Naturzeltplatz „Karlsbrunnen“ bei Dischingen erhält Förderung

Land unterstützt den Tourismus mit Infrastrukturmaßnahmen in Höhe von mehr als zehn Millionen Euro
Naturzeltplatz „Karlsbrunnen“ bei Dischingen erhält Förderung

Mit einer Rekordsumme von mehr als zehn Millionen Euro fördert das Land in diesem Jahr Tourismusinfrastrukturprojekte der Kommunen. Der Grüne Abgeordnete Martin Grath freut sich, dass auch die Gemeinde Dischingen zum Zug gekommen ist. Für die Renovierung und Modernisierung des Zeltplatzes „Karlsbrunnen“ bei Dischingen-Trugenhofen gibt es 84.502 Euro. Die Gemeinde Dischingen erhält damit für die geplante Renovierung und Modernisierung des „Karlsbrunnen“ eine Förderquote von 45 %. Die Gesamtinvestition beläuft sich auf geplante 187.782 Euro.

„Als Naturzeltplatz stellt der „Karlsbrunnen“ eine Besonderheit im Landkreis Heidenheim dar. Der ländliche Raum rund um Dischingen besticht durch hohen Erholungswert und Natürlichkeit“, betont Martin Grath. Kommunen seien wichtige Partner für die touristische Entwicklung des Landes. Deshalb sei es nur folgerichtig, dass das Land die Fördersumme seit 2016 verdoppelt hat. „Jeder Euro ist ein gut investierter Euro insbesondere im Ländlichen Raum“, ergänzt Landtagabgeordneter Grath.

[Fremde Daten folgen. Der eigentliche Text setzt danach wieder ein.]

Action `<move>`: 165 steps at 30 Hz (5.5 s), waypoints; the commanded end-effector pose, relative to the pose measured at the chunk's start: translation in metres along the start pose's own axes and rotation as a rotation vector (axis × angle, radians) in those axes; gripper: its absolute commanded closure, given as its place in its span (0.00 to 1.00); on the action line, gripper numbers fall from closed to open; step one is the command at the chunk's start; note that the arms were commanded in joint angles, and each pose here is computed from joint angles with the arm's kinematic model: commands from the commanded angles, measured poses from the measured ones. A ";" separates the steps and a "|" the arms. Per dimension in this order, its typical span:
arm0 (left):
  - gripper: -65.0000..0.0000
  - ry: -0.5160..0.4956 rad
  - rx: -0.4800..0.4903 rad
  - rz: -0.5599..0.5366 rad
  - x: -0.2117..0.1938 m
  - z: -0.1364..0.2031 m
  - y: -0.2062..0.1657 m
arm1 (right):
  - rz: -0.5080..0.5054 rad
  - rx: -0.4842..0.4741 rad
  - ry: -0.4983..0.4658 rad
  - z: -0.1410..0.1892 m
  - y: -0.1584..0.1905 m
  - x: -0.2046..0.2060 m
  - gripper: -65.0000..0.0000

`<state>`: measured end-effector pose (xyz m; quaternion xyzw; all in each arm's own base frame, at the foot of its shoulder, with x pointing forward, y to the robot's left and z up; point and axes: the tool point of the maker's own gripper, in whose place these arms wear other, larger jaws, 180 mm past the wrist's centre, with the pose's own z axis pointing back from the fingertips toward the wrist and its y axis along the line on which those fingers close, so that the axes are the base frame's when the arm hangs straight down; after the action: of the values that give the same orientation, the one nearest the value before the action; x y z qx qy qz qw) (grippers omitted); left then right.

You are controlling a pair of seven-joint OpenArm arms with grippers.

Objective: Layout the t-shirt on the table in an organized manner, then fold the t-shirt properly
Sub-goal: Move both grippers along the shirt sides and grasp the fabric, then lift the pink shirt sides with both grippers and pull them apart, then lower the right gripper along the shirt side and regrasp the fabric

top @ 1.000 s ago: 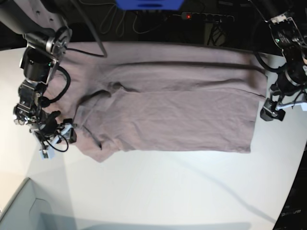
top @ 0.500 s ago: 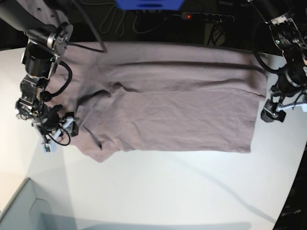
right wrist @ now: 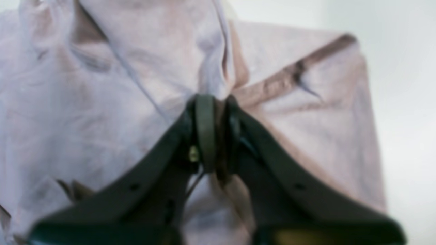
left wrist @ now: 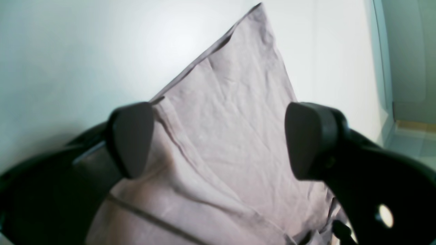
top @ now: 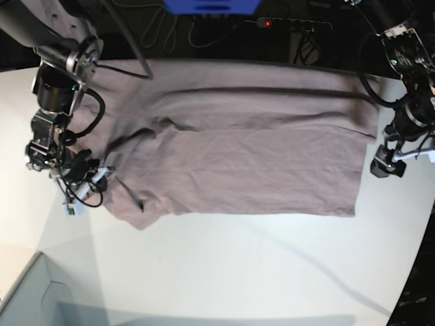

Mit der Umsetzung der Modernisierung des Naturzeltplatzes „Karlsbrunnen“ wird eine weitere touristische Maßnahme aus dem Dischinger Kommunalen Entwicklungskonzept „Gemeindeentwicklung 2030“ realisiert, so Grath.

Grath weiter: „In der Tourismusbranche arbeiten in Baden-Württemberg inzwischen rund 390 000 Menschen. Das Beste daran ist, dass diese Arbeitsplätze nicht exportierbar sind. Auch in der Corona-Krise sorgt die grün-geführte Landesregierung dafür, dass sich die touristische Infrastruktur weiter verbessert. Wir wollen den Erfolg der Tourismusbranche mit nachhaltigen Investitionen in die Zukunft dauerhaft sichern. Ich bin mir sicher, dass Urlaub im Ländle für viele Menschen immer attraktiver wird.“

2020 werden durch das Tourismusinfrastrukturprogramm des Landes 29 Projekte gefördert und damit Investitionen in Höhe von mehr als 37,4 Millionen Euro angestoßen.
Mit dem Tourismusinfrastrukturprogramm (TIP) werden wirtschafts- und strukturverbessernde Investitionen in die Tourismusinfrastruktur gefördert, die mittelbar Arbeitsplätze – überwiegend im ländlichen Raum – sichern oder schaffen und die Wirtschaft vor Ort stärken.